Nothing but the lines from the one containing "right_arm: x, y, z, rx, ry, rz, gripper" through the one containing "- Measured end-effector", both included, should be given again, each exactly as written below.

(AVAILABLE DATA)

↓

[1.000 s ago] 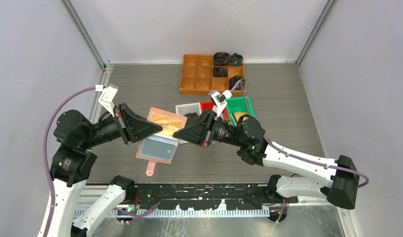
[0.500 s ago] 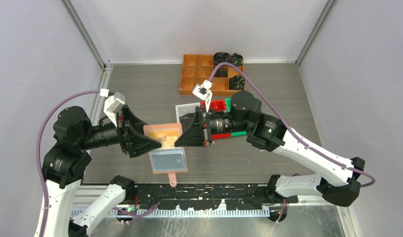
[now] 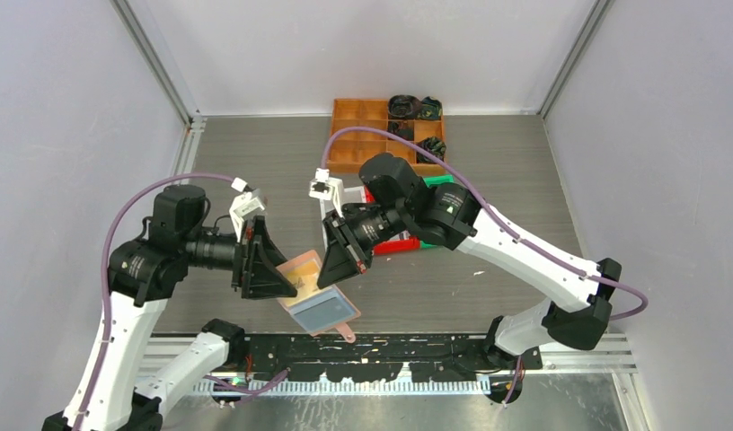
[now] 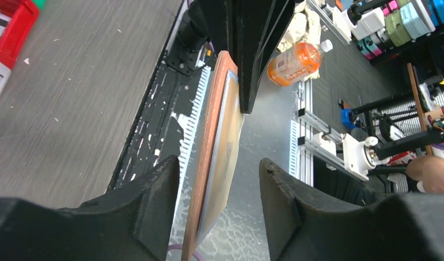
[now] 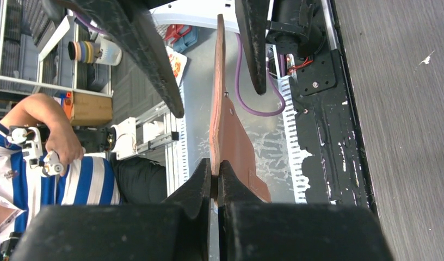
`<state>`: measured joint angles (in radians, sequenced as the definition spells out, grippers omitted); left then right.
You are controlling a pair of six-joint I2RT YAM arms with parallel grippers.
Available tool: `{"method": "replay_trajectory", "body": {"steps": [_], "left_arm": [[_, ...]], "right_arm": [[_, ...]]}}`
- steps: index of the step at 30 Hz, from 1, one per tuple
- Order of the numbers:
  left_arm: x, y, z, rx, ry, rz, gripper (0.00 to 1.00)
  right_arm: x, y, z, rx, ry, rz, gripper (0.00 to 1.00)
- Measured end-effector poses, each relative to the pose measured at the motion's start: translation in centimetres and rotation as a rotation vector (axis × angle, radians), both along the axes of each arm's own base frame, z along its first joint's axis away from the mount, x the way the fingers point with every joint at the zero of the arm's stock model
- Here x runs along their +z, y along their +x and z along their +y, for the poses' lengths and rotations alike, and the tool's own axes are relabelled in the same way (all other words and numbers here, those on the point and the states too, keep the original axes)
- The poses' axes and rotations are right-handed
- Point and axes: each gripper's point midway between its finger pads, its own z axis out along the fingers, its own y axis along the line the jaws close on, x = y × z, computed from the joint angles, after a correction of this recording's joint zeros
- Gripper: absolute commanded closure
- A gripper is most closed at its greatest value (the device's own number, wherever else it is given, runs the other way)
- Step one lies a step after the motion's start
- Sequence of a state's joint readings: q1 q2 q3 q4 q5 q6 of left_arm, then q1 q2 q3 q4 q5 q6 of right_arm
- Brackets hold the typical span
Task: Take the credit cards out of the card holder
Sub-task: Remove the credit card from the card holder.
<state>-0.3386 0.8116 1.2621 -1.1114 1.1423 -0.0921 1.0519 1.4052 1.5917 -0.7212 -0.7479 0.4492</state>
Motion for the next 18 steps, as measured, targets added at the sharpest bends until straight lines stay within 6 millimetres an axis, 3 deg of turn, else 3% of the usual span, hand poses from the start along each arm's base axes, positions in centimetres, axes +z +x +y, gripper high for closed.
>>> {"method": "replay_trajectory", "body": {"steps": [7, 8, 9, 13, 18], "left_arm": [[-0.8, -0.6, 0.0, -0.058, 0.008, 0.037, 0.88], [-0.9, -0.7, 0.1, -0.062, 0.01, 0.036, 0.92], [-1.0, -0.8, 0.1, -0.066, 0.013, 0.04, 0.95], [-1.2, -1.1, 0.2, -0.077, 0.015, 0.059, 1.0], [-1.6, -1.3, -0.1, -0.061, -0.01, 0.125, 1.0]], "right_arm": [[-0.1, -0.1, 0.2, 0.053, -0.024, -0.02, 0.99], [-0.2, 0.0, 0.3, 0.06, -0.029, -0.02, 0.97], [-0.3, 0.0, 0.4, 0.068, -0.038, -0.018, 0.87], [-0.7, 0.0, 0.7, 0.088, -0.057, -0.013, 0.58], [-0.2, 0.2, 1.3, 0.092, 0.004, -0.027, 0.49]]}}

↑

(ANSWER BOX)
  right_arm: x, y, z, rx, ry, rz, gripper (0.00 to 1.00)
- Measured end-effector poses, each relative to the pose measured at the motion's start: translation in centimetres and rotation as a rotation vector (axis × angle, radians), both along the axes of each arm's own base frame, z along its first joint's axis away from the mount, x the way the fingers point with every joint at the zero of the arm's stock model

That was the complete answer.